What is being asked
Look over the entries that follow. Report how many lines contain "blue", with nothing else.

Data
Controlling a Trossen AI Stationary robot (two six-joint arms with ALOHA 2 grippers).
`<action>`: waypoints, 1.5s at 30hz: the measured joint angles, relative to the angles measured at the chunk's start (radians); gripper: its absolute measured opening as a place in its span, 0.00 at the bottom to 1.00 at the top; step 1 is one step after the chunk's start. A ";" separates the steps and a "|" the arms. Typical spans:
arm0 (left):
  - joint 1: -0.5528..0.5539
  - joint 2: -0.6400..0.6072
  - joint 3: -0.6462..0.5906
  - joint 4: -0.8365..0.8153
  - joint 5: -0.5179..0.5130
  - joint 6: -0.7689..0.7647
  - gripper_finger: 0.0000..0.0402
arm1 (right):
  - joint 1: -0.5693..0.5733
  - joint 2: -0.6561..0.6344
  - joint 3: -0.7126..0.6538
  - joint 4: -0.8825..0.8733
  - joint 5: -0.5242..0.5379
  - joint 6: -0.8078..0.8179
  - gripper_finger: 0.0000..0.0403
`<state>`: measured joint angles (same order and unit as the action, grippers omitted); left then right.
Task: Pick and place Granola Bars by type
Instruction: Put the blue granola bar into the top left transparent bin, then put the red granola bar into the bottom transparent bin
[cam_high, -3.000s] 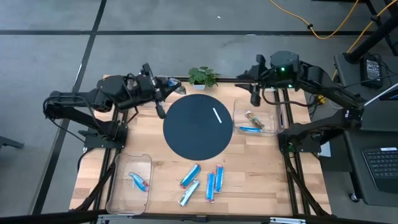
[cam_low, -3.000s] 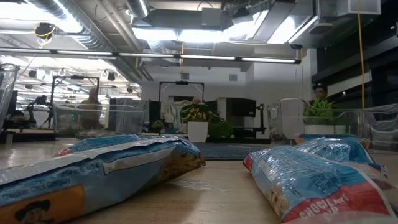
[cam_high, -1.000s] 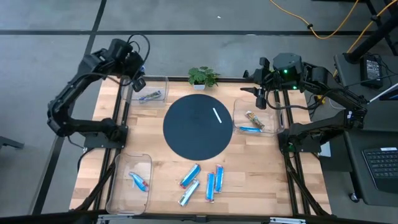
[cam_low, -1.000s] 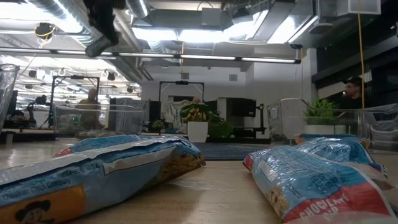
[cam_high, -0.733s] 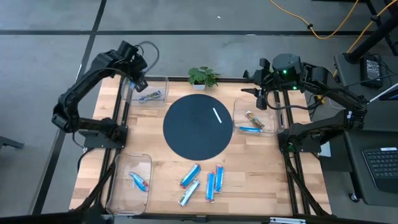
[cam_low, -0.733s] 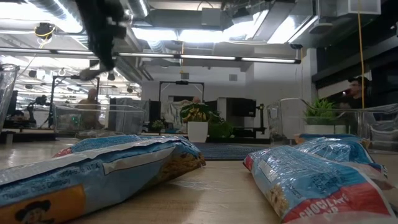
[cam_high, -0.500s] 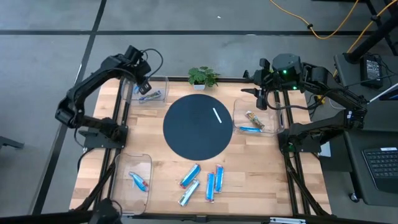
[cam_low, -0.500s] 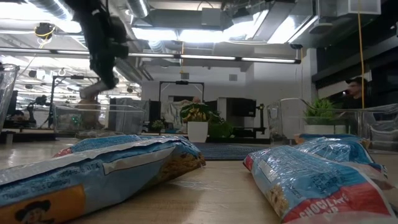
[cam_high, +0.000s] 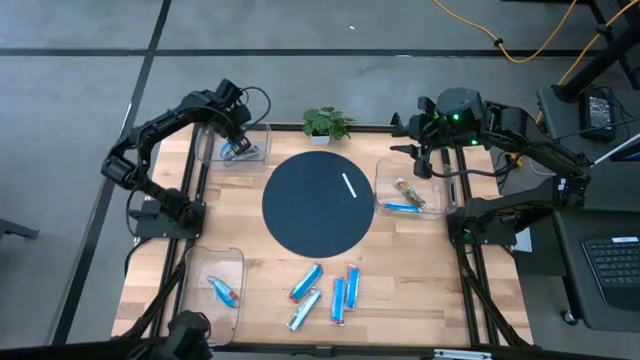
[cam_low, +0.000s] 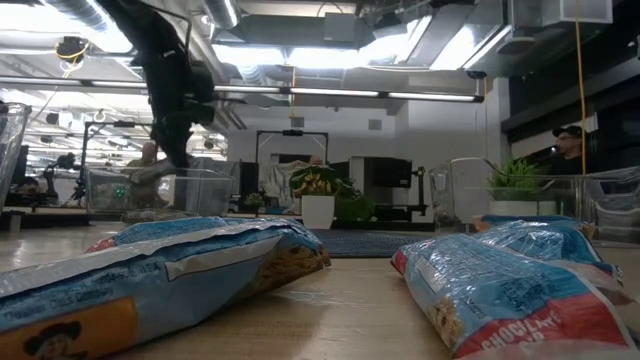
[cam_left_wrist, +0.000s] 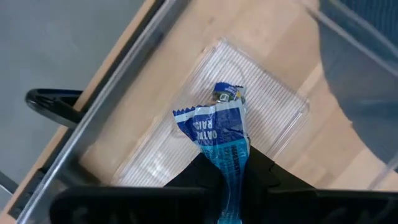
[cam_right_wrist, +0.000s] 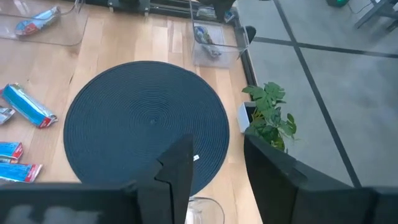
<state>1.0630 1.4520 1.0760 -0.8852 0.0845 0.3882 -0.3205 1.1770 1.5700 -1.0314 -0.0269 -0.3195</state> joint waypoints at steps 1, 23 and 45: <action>0.000 0.009 0.000 0.000 0.000 0.000 0.06 | 0.000 0.000 0.000 -0.001 0.000 0.000 0.36; 0.000 0.021 0.000 -0.001 -0.015 -0.010 0.32 | 0.000 0.000 0.000 -0.001 0.000 0.000 0.36; -0.076 -0.617 0.000 0.000 0.180 -0.253 0.32 | 0.223 0.004 0.000 -0.054 -0.186 -0.080 0.36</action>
<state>0.9865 0.8349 1.0760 -0.8856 0.2646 0.1352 -0.0970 1.1806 1.5700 -1.0851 -0.2127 -0.3995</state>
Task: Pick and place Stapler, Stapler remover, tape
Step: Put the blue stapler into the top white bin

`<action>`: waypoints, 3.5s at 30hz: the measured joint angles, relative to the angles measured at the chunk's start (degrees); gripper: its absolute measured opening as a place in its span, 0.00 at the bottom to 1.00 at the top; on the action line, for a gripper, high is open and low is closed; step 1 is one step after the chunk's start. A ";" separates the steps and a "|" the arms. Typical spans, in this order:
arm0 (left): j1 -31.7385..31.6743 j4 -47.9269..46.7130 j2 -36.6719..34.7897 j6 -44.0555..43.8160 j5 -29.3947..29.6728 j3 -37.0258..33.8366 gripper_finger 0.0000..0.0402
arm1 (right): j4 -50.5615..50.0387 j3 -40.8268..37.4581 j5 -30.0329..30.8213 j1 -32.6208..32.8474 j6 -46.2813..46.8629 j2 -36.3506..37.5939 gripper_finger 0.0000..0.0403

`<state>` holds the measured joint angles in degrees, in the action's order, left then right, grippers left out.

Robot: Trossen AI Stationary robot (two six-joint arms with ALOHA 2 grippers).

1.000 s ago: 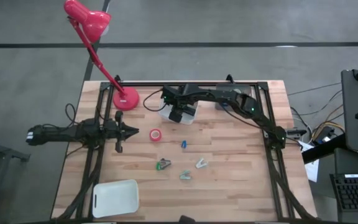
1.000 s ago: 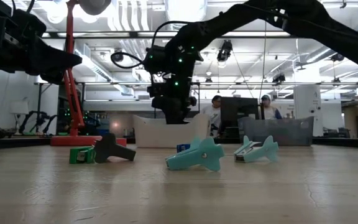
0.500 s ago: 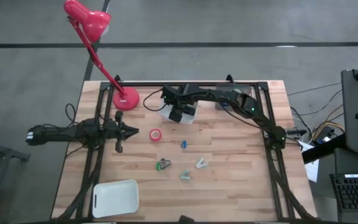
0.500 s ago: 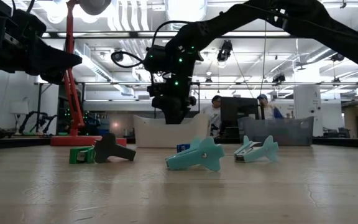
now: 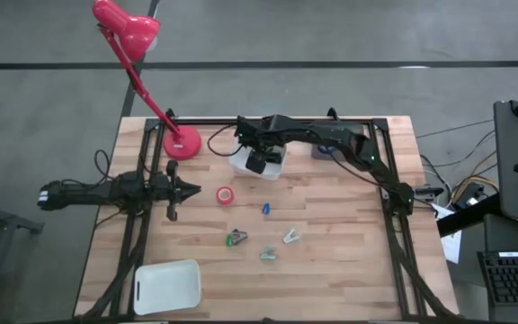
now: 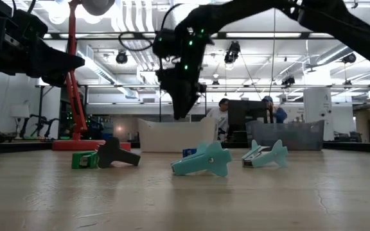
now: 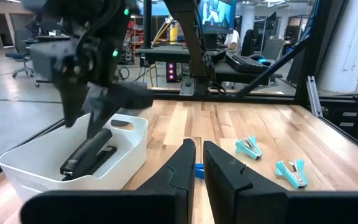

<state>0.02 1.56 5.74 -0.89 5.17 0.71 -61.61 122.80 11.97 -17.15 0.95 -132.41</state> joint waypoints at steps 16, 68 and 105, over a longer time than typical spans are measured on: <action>0.01 -0.02 0.00 0.01 0.00 0.00 0.09 | -4.44 -1.09 -4.99 11.89 -6.57 6.52 0.51; 0.00 0.04 0.02 -0.01 0.02 0.00 0.09 | 10.62 -20.30 -7.50 21.16 -24.08 2.94 0.38; 0.00 0.04 0.04 0.00 0.02 0.00 0.09 | 9.29 -21.80 -3.00 21.00 -21.28 2.98 0.02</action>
<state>0.02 1.61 5.77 -0.89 5.19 0.71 -52.31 101.01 8.97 3.86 -20.34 -129.43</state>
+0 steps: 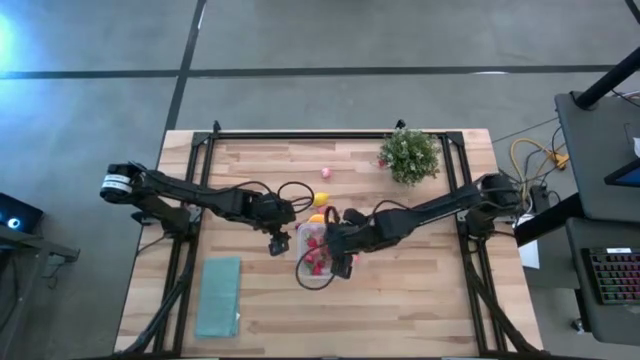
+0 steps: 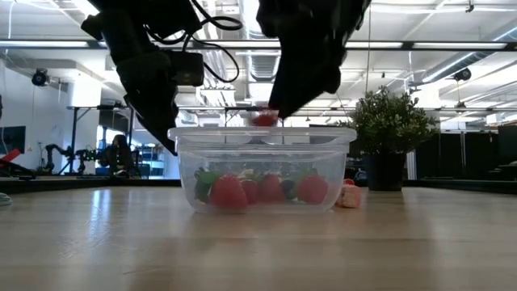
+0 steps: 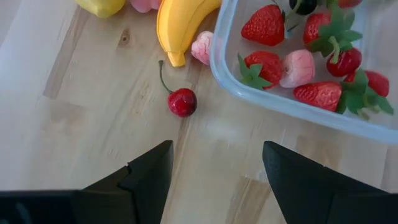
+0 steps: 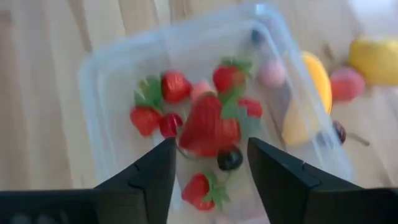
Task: Pick and placing Produce into tupperware
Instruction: Put the red strawberry into the transparent bin, then put the red cherry into the transparent bin
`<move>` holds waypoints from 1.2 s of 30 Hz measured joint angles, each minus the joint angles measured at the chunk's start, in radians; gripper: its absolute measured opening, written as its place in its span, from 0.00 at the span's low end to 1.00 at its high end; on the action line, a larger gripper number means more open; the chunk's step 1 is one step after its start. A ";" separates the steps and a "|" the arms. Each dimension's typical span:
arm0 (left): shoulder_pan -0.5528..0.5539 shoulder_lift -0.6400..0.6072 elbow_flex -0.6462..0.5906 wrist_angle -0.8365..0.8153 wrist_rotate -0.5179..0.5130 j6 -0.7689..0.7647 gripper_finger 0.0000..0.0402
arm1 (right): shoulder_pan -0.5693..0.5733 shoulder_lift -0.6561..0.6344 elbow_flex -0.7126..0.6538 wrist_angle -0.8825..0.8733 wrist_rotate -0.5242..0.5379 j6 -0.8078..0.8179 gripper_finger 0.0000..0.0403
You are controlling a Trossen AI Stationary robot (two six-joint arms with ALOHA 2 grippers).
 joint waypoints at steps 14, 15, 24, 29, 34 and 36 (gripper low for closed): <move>-0.001 -0.001 0.003 -0.009 0.006 -0.118 0.58 | -0.068 -0.041 0.199 -0.494 0.258 0.049 0.73; -0.001 -0.002 0.003 -0.008 0.006 -0.118 0.58 | -0.093 -0.044 0.212 -0.537 0.236 0.049 0.73; -0.001 -0.002 0.005 -0.004 0.007 -0.167 0.58 | -0.335 -0.040 0.296 -0.720 0.237 0.027 0.70; -0.002 -0.002 0.003 -0.010 0.008 -0.197 0.58 | -0.498 -0.040 0.336 -0.694 0.227 -0.031 0.70; -0.002 -0.002 0.002 -0.010 0.006 -0.144 0.58 | -0.652 -0.040 0.336 -0.582 0.128 -0.192 0.70; -0.002 -0.002 0.002 -0.010 -0.010 -0.118 0.58 | -0.698 -0.023 0.334 -0.569 0.098 -0.274 0.70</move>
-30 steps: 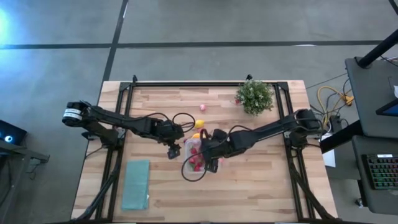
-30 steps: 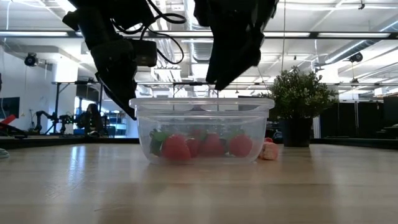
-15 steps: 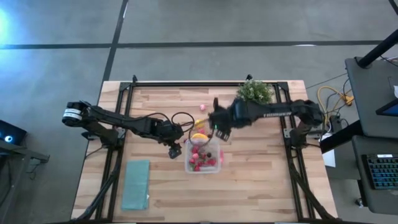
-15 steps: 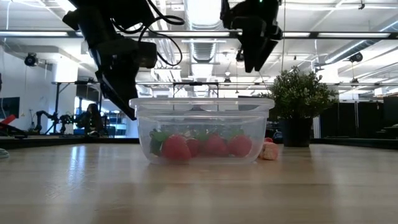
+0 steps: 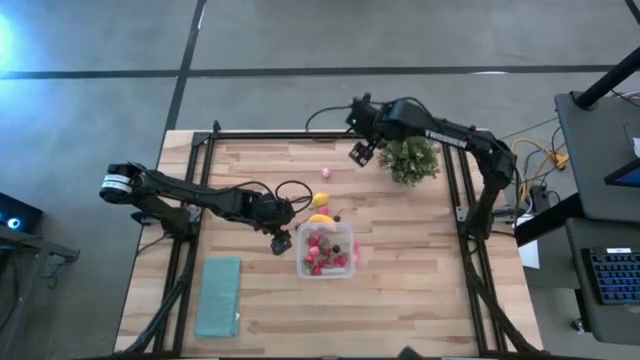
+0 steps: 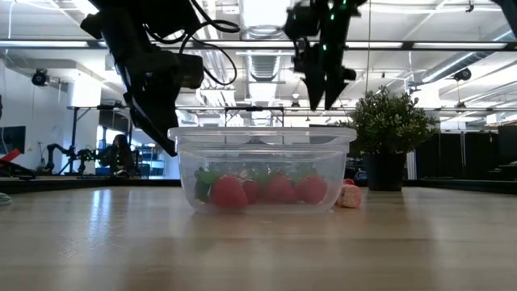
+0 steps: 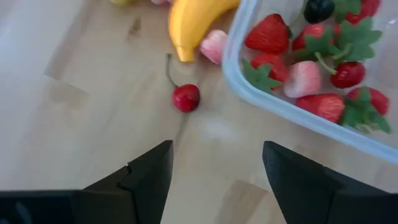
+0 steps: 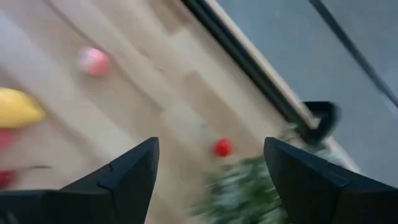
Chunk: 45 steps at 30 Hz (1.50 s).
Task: Pick and placing Produce into tupperware
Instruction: Put the red cherry into the transparent bin
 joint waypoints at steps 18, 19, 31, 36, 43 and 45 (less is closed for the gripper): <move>0.053 -0.057 -0.003 0.049 -0.021 0.168 0.58 | -0.084 0.562 0.584 -0.382 0.078 -0.372 0.70; 0.059 -0.066 -0.007 0.047 -0.010 0.204 0.58 | -0.089 0.568 0.609 -0.378 0.055 -0.366 0.70; 0.077 -0.083 -0.280 0.424 0.058 0.383 0.58 | -0.097 0.451 0.633 -0.350 0.028 -0.262 0.70; 0.079 -0.058 -0.328 0.545 0.057 0.449 0.58 | -0.083 0.414 0.632 -0.339 0.028 -0.221 0.70; 0.079 0.050 -0.322 0.605 0.053 0.453 0.58 | -0.073 0.396 0.632 -0.323 0.028 -0.184 0.70; 0.079 0.077 -0.319 0.620 0.044 0.447 0.58 | -0.070 0.394 0.632 -0.323 0.028 -0.176 0.70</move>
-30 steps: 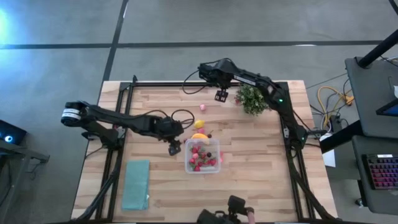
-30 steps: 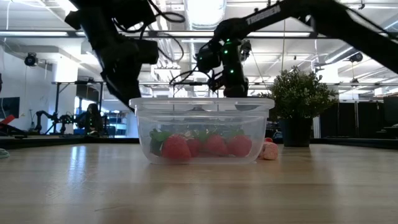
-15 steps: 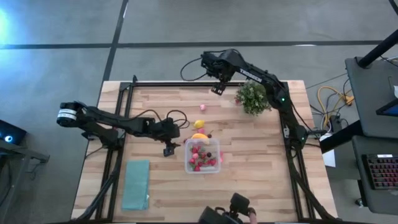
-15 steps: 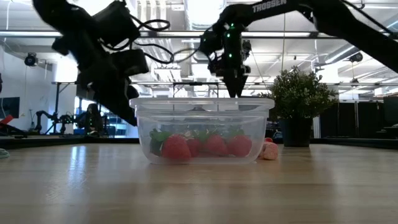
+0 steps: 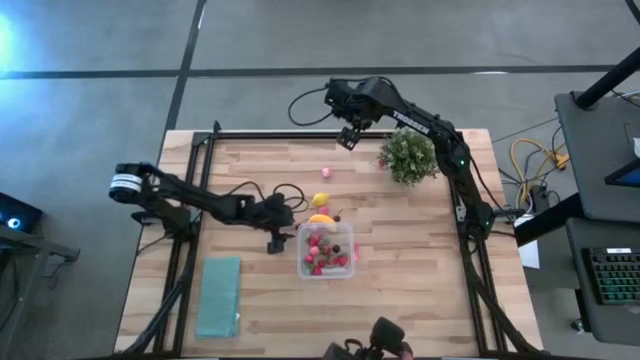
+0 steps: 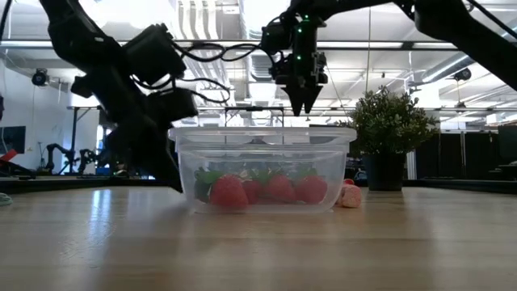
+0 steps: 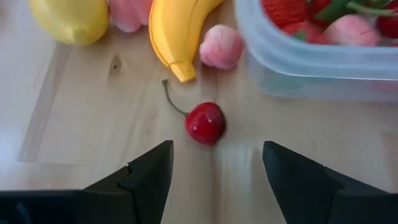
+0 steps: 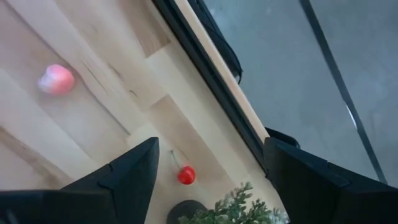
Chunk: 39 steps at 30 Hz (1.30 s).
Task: Pick and placing Produce into tupperware
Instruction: Put the red cherry into the transparent bin
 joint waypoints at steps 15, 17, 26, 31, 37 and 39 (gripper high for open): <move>0.020 0.049 0.038 0.023 -0.001 -0.027 0.50 | 0.024 0.001 0.000 0.002 0.000 0.018 0.70; 0.027 0.050 0.033 0.023 0.003 -0.027 0.45 | 0.024 0.002 0.000 0.002 0.000 0.028 0.70; 0.065 0.050 0.023 0.049 0.077 0.005 0.33 | 0.028 0.003 0.000 0.003 0.000 0.053 0.70; 0.075 0.050 0.023 0.073 0.082 0.009 0.32 | 0.038 0.003 0.000 0.002 0.000 0.053 0.70; 0.079 0.050 0.015 0.070 0.107 0.009 0.32 | 0.048 0.003 0.000 0.002 0.000 0.060 0.70; 0.078 0.050 0.014 0.070 0.108 0.009 0.32 | 0.048 0.003 0.000 0.002 0.000 0.061 0.70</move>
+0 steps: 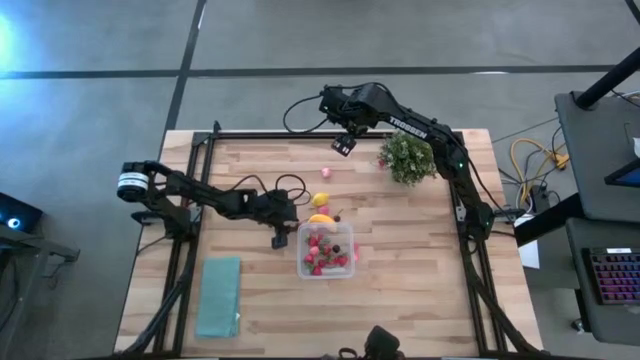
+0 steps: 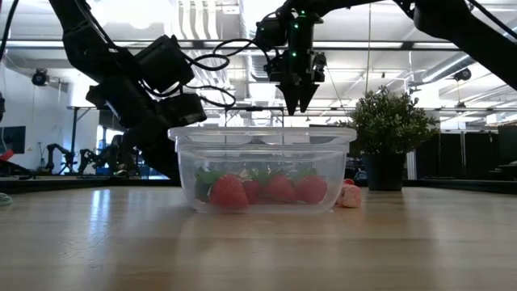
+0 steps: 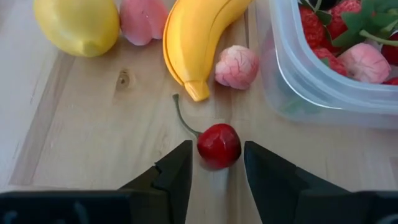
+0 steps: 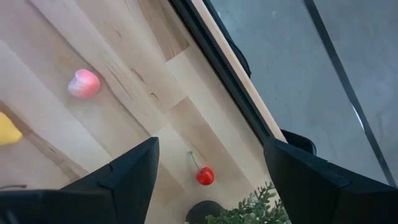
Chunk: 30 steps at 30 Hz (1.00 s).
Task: Pick and placing Produce into tupperware
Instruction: Put the red cherry into the transparent bin
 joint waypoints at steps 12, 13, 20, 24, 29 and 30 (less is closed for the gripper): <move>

Output of the task
2